Give the count of lines in the entries below that contain the string "robot", and only that count.

== DATA SUPPLIED

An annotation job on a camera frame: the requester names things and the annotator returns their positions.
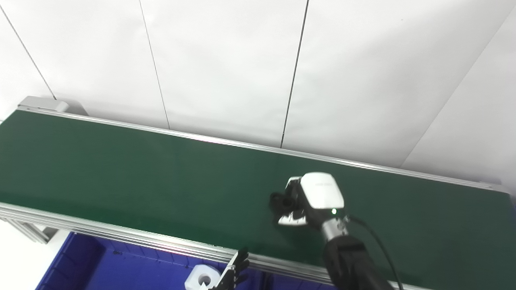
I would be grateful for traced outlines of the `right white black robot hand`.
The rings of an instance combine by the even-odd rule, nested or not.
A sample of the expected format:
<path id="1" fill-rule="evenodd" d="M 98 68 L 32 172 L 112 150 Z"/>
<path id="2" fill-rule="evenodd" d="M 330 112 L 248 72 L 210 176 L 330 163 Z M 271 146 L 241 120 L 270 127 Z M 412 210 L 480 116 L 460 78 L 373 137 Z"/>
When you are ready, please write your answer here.
<path id="1" fill-rule="evenodd" d="M 291 177 L 283 193 L 273 193 L 270 205 L 283 226 L 311 226 L 320 229 L 343 213 L 345 201 L 330 173 L 309 172 Z"/>

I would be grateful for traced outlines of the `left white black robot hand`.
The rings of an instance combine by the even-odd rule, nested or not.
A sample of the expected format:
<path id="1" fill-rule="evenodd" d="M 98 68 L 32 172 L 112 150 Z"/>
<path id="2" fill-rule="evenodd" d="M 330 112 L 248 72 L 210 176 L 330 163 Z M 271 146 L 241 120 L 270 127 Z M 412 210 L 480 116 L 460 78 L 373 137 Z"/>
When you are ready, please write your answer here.
<path id="1" fill-rule="evenodd" d="M 247 274 L 243 276 L 240 274 L 250 265 L 248 257 L 247 247 L 239 249 L 227 263 L 216 285 L 207 288 L 207 290 L 234 290 L 238 284 L 246 281 Z"/>

====

RESPONSE FOR THIS EXERCISE |
2